Aku merasa malu dengan Ustadz Zakir. Rasa-rasanya aku sudah durhaka karena berprasangka buruk dengannya. Aku tak habis pikir mengapa Ustadz Zakir bisa berfirasat seperti itu. Benarkah sebagian firasat muslim yang taat itu mendekati kebenaran, Ful? Seperti hadits Rasulullah yang pernah disampaikan guru di sekolah? Mataku terasa panas saat air mata menetes pelan. Bukan air mata sakit yang kutahan, melainkan air mata perasaan malu dan penyesalan.
“Maafkan aku Guru… aku tak bermaksud…”
“Nouval. tangan kamu?” tiba-tiba Bu Rafkah masuk lalu mengangkat pergelangan tangan kananku yang sudah terasa berat.
“Ayo… ikut ibu. Di luar ada mobil dinas kepala desa yang akan mengantarkanmu. Aku meminjamnya setelah Ustadz Zakir mengabarkan.”
Aku hanya bisa mengangguk. Dari mana Ustadz Zakir mengetahui kejadian itu? Aku memandang wajah Ustadz Zakir. Dia seperti memberiku tanda perpisahan.

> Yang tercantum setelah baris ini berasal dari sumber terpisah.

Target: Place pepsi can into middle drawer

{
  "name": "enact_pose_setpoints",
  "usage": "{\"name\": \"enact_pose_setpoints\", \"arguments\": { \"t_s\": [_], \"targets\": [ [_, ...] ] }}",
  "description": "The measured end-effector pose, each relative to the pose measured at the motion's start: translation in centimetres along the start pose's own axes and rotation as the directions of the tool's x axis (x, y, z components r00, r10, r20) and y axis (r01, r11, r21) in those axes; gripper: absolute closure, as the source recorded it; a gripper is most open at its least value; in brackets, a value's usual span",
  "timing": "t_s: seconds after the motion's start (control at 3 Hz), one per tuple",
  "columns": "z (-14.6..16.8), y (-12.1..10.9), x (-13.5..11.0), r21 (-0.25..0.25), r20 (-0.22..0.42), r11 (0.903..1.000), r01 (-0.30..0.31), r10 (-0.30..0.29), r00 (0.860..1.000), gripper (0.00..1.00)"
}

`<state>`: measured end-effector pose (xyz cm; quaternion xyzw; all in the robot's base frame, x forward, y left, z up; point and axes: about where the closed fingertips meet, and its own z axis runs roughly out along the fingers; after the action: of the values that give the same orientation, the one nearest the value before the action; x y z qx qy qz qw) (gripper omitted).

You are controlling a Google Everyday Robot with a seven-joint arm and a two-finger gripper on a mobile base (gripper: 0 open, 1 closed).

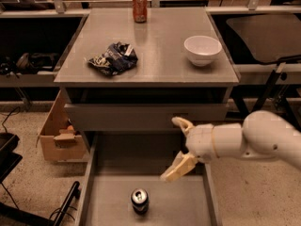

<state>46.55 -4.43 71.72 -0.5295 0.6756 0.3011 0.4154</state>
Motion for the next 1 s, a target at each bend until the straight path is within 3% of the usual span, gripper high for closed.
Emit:
{"name": "enact_pose_setpoints", "arguments": {
  "t_s": [0.33,0.67,1.0],
  "targets": [
    [-5.8,-1.0,-6.1,0.013,-0.148,0.9877,0.156,-0.152,0.977,0.00],
    [-9.2,-1.0,-10.6,0.024,-0.358,0.9615,0.274,-0.247,0.900,0.00],
    [-10.3,-0.1,-11.9,0.065,-0.556,0.9427,0.327,-0.238,0.796,0.00]
  ]
}}
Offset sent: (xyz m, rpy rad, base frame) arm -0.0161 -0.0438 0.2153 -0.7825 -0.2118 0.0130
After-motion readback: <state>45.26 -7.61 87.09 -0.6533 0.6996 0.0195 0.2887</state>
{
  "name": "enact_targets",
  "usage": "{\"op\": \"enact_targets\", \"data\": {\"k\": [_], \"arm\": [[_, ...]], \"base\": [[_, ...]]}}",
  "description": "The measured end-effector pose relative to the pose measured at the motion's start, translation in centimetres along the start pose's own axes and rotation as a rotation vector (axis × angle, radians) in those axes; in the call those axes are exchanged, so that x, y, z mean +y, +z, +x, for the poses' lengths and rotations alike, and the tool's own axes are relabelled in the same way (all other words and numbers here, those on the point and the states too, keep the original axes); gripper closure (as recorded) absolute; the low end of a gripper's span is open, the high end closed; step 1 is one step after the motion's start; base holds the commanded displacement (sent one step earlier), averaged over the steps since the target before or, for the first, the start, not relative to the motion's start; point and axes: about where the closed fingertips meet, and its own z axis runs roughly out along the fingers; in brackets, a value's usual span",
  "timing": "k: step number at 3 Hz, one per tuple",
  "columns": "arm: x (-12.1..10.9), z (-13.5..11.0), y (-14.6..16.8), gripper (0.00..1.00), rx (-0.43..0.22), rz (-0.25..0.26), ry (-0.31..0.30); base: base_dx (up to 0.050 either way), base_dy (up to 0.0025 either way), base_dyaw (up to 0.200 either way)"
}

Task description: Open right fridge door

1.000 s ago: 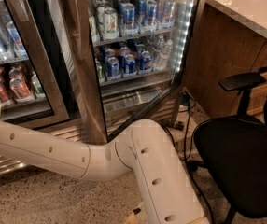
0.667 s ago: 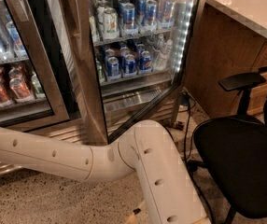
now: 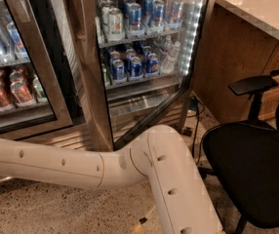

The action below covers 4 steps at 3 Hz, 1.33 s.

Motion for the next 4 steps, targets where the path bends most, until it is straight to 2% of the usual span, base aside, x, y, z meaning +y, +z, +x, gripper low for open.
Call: {"op": "enact_targets", "data": {"k": [1,2,3,4], "arm": [[-2.2,-1.8,0.9,1.0,-0.005,0.086,0.032],[-4.6,-4.3,2.4,1.0,-0.037,0.181,0.069],[-6.3,-6.3,3.7,1.0,-0.083,0.255,0.096],[-7.9,-8.1,5.1,1.0,-0.137,0.335,0.08]], "base": [[0.0,0.0,0.0],[0.0,0.0,0.0],[0.0,0.0,0.0],[0.0,0.0,0.0]]}}
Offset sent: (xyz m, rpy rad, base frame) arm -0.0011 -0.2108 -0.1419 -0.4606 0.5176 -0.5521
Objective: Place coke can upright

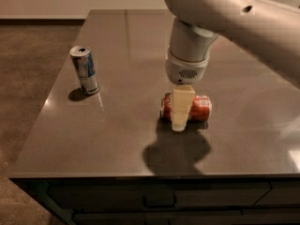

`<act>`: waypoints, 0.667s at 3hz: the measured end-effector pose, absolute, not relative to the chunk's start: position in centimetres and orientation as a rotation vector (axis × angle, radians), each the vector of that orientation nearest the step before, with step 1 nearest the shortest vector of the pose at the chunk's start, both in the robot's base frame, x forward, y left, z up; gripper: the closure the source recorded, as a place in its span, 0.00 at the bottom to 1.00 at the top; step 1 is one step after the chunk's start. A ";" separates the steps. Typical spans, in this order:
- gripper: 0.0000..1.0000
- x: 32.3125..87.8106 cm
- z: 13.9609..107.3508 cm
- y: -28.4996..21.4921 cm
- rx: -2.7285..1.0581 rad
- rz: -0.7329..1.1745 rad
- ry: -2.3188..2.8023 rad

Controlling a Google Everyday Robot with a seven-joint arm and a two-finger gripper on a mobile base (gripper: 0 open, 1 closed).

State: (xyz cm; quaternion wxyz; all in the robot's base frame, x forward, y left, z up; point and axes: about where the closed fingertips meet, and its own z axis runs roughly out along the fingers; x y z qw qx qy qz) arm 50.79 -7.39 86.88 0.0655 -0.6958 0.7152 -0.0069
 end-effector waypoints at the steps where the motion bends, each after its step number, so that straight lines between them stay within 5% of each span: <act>1: 0.00 51.6 85.4 -6.8 -2.115 -0.008 2.167; 2: 0.18 51.6 84.6 -6.7 -2.119 -0.002 2.178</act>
Offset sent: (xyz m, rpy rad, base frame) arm 0.0071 0.0054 -0.0311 -0.0198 0.0489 -0.0052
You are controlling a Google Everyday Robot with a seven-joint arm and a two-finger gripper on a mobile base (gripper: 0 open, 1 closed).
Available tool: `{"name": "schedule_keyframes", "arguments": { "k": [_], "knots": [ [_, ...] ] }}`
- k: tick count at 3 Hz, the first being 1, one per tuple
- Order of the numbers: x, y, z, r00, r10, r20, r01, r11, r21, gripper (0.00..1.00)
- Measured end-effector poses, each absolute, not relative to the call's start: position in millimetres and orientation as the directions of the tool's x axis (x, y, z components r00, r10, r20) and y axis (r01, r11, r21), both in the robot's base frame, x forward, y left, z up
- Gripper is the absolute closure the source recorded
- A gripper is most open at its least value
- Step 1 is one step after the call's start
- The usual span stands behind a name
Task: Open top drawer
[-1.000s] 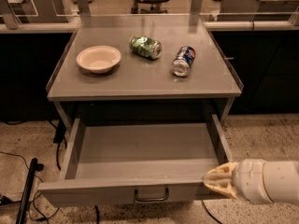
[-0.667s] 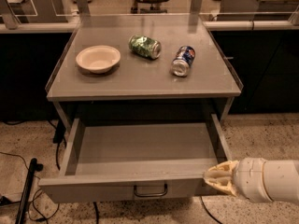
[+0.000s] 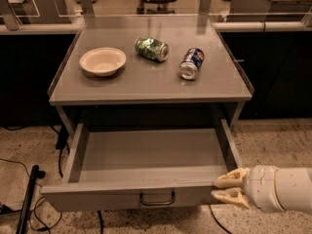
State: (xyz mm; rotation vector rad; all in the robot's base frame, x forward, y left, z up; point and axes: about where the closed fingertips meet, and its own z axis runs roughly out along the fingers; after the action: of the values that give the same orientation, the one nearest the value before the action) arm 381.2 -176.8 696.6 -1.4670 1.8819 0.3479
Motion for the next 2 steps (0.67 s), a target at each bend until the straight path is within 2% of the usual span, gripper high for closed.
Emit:
{"name": "schedule_keyframes", "arguments": {
  "k": [1,2],
  "knots": [
    [381.2,-176.8,696.6,-0.099,-0.732,-0.674,-0.925,0.318,-0.209,0.05],
    [381.2,-176.8,696.6,-0.099,-0.732,-0.674,-0.925,0.318,-0.209,0.00]
  ]
}}
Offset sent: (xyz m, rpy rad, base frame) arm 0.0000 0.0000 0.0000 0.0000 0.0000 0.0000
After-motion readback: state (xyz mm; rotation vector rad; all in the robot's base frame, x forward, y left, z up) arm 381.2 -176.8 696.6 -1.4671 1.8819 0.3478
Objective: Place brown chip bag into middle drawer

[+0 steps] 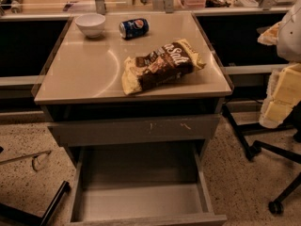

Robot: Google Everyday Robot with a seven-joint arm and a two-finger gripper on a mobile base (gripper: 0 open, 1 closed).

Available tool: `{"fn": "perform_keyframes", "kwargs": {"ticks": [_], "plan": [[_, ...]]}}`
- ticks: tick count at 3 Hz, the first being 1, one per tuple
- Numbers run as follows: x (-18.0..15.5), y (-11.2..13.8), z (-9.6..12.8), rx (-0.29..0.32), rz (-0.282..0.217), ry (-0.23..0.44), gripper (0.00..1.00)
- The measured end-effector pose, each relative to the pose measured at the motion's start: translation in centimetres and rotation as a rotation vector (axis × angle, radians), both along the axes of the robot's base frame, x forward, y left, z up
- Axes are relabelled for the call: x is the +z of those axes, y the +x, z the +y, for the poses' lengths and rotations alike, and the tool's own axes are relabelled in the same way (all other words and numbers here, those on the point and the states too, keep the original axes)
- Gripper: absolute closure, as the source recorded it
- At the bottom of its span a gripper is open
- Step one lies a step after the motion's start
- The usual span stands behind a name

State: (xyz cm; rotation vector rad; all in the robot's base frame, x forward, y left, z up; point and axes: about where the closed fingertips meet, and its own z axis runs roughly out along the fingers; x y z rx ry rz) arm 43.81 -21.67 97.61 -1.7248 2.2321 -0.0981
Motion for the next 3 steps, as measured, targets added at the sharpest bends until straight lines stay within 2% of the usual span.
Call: {"fn": "perform_keyframes", "kwargs": {"ticks": [1, 2, 3], "plan": [[0.0, 0.0, 0.0, 0.000, 0.000, 0.000, 0.00], [-2.5, 1.8, 1.5, 0.020, 0.018, 0.074, 0.00], [-6.4, 6.5, 4.3, 0.068, 0.021, 0.179, 0.00]]}}
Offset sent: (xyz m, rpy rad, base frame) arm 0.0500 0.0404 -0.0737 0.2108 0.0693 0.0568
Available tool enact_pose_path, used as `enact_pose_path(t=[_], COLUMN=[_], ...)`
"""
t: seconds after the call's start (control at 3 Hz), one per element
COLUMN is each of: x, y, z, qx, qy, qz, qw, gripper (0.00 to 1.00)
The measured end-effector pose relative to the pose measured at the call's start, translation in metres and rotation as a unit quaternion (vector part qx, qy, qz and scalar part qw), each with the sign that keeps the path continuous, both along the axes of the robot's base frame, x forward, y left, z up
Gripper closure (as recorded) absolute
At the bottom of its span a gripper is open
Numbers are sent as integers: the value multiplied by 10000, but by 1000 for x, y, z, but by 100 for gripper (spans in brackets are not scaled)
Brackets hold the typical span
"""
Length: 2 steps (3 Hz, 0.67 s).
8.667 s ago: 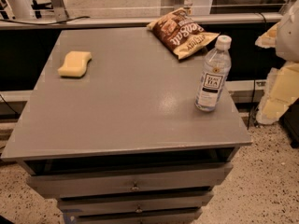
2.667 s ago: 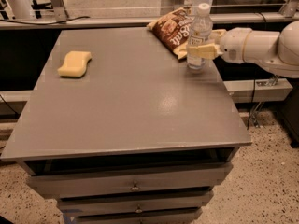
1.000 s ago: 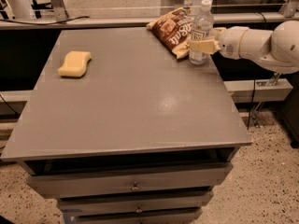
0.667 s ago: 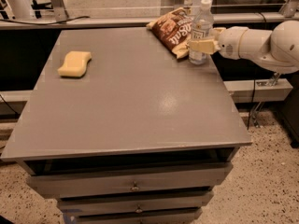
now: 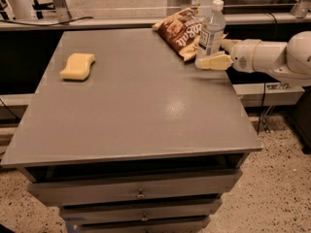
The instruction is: Move blue plastic bottle near brown chip bag
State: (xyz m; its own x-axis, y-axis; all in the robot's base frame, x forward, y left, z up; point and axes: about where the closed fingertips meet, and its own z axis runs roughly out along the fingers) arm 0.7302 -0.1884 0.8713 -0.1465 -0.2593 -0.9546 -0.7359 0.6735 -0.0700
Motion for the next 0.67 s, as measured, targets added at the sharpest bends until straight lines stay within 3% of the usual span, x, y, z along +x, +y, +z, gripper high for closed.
enact_pose_path(t=[0.33,0.67], x=[-22,-53], y=[-9,-32], z=[-6,-2], qx=[-33,-71], qy=[127,117], qz=[25,-32], qw=[9999,9999], gripper=[0,0])
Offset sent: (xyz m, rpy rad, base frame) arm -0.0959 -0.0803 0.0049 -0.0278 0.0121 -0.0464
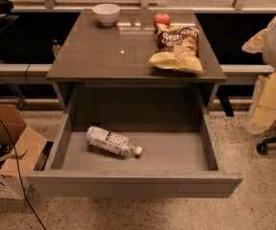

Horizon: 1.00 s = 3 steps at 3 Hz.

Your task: Pick blue plastic bottle from top drawer and place on counter

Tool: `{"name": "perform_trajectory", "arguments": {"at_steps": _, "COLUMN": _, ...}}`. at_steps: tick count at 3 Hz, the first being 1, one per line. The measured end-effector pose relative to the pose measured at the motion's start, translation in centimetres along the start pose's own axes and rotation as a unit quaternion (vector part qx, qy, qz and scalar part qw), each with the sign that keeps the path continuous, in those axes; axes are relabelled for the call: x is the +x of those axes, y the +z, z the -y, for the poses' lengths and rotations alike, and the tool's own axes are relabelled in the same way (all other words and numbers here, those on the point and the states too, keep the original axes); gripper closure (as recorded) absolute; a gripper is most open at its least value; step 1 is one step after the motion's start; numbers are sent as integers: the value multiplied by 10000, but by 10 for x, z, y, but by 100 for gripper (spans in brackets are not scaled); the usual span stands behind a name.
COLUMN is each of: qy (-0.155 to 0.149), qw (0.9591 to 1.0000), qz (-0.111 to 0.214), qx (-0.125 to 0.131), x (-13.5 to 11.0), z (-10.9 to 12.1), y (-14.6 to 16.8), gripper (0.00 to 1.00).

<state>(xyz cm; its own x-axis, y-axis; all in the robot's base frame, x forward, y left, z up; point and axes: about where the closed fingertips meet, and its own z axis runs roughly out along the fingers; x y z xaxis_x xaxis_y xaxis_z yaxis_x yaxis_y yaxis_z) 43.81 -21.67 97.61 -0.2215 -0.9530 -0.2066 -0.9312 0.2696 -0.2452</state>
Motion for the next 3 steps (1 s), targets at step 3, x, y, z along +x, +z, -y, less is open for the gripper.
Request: {"name": "perform_trajectory", "arguments": {"at_steps": 3, "qy": 276, "qw": 9968, "qz": 749, "qx": -50, "x": -29, "z": 6, "y": 33, "gripper": 0}}
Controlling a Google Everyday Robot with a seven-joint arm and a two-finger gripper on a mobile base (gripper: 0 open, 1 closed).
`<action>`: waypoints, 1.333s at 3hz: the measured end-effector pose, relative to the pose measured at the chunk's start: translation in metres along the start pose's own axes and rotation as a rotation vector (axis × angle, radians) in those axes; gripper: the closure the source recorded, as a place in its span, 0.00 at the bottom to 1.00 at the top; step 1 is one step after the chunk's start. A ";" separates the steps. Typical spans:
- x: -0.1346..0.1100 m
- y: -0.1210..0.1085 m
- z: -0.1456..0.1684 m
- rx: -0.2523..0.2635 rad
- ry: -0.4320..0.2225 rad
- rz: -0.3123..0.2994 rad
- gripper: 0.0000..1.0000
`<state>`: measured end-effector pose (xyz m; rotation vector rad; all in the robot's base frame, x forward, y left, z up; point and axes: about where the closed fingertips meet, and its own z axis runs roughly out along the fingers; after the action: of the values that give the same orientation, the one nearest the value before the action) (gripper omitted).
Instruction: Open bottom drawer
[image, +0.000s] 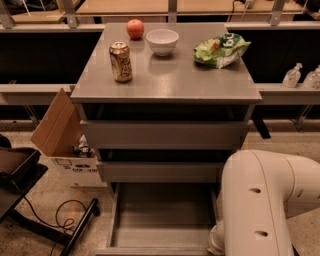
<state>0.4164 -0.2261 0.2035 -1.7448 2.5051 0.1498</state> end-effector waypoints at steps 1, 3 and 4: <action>0.000 0.001 0.001 -0.002 0.000 0.000 0.51; 0.000 0.003 0.003 -0.006 0.000 -0.001 0.04; 0.000 0.003 0.003 -0.007 0.000 -0.001 0.00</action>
Offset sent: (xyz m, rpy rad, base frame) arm -0.0008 0.0004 -0.0008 0.0005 0.0016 0.0003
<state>0.4134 -0.2246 0.2009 -1.7482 2.5072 0.1577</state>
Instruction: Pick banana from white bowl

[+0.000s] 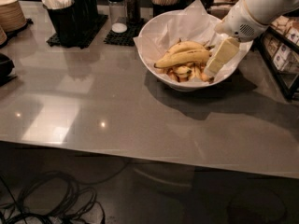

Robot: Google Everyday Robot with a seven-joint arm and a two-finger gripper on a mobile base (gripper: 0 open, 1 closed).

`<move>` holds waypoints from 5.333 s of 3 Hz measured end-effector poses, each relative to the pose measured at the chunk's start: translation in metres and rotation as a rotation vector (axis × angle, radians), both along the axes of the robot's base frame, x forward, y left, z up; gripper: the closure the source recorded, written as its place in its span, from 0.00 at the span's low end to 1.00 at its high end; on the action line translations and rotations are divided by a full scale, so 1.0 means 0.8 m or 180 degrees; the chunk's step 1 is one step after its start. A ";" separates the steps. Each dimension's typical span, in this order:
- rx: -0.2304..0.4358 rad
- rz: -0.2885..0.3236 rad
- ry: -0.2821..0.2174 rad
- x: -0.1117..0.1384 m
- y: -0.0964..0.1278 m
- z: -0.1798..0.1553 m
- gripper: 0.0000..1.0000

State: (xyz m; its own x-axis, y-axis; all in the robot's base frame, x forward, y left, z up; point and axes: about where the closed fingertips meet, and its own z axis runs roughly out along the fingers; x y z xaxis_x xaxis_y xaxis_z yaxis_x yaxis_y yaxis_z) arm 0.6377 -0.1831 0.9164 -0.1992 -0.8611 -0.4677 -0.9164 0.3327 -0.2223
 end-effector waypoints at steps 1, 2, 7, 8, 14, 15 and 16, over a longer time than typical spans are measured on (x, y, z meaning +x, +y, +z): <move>0.0068 -0.0069 -0.0019 0.002 -0.001 -0.011 0.12; 0.0119 -0.0170 -0.0064 0.004 -0.004 -0.017 0.31; 0.0235 -0.0414 -0.0193 0.003 -0.016 -0.026 1.00; 0.0225 -0.0346 -0.0227 0.003 -0.013 -0.020 1.00; 0.0747 0.0125 0.0083 -0.123 -0.048 0.081 1.00; 0.0936 0.0127 0.0121 -0.142 -0.060 0.084 1.00; 0.1098 -0.0005 0.0173 -0.182 -0.085 0.092 1.00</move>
Offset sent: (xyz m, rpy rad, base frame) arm 0.0037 -0.0094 -0.0145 0.0569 -0.0454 -0.0991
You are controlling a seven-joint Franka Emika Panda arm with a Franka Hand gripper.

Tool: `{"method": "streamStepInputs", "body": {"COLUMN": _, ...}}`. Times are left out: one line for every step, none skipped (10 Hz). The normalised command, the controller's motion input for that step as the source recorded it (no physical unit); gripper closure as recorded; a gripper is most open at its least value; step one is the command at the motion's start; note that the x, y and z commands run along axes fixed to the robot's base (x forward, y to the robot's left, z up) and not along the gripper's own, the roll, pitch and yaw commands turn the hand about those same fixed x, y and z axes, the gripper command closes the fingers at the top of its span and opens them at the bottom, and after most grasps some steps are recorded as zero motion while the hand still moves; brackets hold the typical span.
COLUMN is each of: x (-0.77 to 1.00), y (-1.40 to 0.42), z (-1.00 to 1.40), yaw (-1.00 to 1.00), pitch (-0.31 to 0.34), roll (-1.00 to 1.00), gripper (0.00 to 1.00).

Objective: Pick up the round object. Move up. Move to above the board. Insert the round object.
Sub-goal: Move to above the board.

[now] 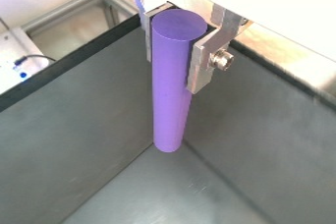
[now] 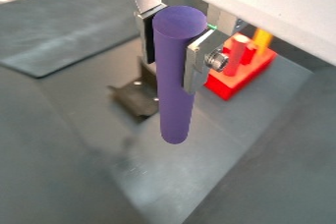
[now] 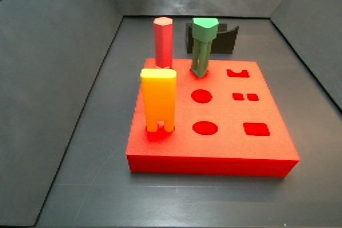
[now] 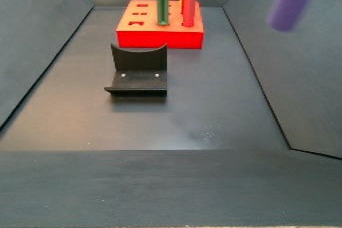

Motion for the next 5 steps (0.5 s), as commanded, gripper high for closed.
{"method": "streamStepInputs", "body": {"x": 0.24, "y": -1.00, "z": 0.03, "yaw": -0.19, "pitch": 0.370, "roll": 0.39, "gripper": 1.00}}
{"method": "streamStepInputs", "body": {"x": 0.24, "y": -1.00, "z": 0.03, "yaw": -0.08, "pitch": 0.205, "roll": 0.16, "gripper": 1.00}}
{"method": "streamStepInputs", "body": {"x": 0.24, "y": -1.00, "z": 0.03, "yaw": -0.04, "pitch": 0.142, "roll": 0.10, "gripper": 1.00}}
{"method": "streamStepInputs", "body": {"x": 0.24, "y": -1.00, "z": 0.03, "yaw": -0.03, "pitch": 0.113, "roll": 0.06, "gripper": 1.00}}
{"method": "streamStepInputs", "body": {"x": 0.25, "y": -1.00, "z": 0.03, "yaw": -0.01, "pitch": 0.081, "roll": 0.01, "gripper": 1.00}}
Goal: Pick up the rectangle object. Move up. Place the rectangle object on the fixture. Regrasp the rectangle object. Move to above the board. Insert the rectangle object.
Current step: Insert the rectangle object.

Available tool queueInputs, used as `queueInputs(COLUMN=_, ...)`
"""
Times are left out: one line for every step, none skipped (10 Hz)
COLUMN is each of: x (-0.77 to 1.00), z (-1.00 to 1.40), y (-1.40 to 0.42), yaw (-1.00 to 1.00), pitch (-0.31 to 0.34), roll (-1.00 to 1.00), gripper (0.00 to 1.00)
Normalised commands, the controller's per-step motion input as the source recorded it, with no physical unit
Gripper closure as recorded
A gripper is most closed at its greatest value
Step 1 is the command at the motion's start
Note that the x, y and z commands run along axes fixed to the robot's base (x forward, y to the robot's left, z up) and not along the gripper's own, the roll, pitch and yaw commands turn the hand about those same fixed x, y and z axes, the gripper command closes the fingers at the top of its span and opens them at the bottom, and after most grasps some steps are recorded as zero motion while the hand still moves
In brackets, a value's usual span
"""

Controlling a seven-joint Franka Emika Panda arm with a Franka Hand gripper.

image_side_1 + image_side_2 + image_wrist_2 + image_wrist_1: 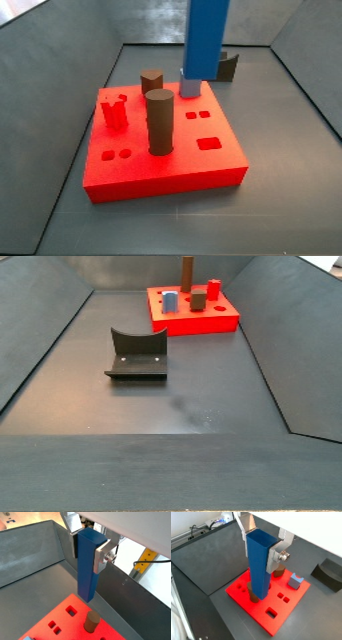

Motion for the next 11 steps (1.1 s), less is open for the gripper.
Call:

“Bawalah yang memang kau perlukan. Aku kira kau akan lama tinggal di sana!”
“Di sana? Maksudnya? Bukankah rumah Guru Ramlan tak jauh dari sini? Setelah berobat aku langsung di antar pulang, kan, guru?”
Ustadz Zakir hanya menggeleng. Kemudian mendatangiku.
“Ini adalah libur panjang. Masa berobatmu kupastikan memakan waktu yang lama. Kau akan tinggal di Pelaihari. Di rumah Guru Ramlan.
“Aku tak ingin pergi!”
Sungguh aku tak ingin meninggalkan kampungku dengan cara seperti ini. Aku ingin berpamitan dengan cara baik-baik. Menuntut ilmu ke negri orang, menetap beberapa waktu. Dan kembali untuk mengajarkan ilmu agama kepada orang-orang di kampung.
“Nouval. Kau sedang terluka parah. Tulang pergelangan kananmu itu patah. Kalau tidak segera ditangkir sulit untuk kembali seperti semula.” Bu Rafkah mengusap kepalaku.
Aku tak punya pilihan. Mobil dinas kepala desa menunggu di halaman depan rumah. Aku berdiri perlahan sembari dibantu Ustadz Zakir dan Bu Rafkah. Kemudian masuk ke dalamnya bersama tas ransel coklat berbahan kanvas tampak lusuh yang ternyata sudah disiapkan Ustadz Zakir dari awal.
Tanpa peluk cium kutinggalkan Ustadz Zakir yang berdiri di depan pintu. Bahkan aku tak sempat mengucapkan sekadar ungkapan sampai bertemu kembali. Atau selamat tinggal untuk terakhir kali. Mobil dinas melaju keluar dari desa Kuala Tambangan. Pohon-pohon di pinggir jalan seakan melambai-lambai mengantar kepergian. Seolah pertanda aku tak mungkin kembali ke kampung ini, kampung kelahiranku.
Berhenti di satu wilayah yang membuatmu merasa nyaman. Namun jangan berlama-lama. Tuhan akan memberikan tanda jika perjalananmu harus dilanjutkan. Kalimat-kalimat itu terniang-niang dalam pendengarannku. Sepertinya aku memang tak akan kembali lagi ke rumah Ustadz Zakir. Dan tak akan melihatnya lagi.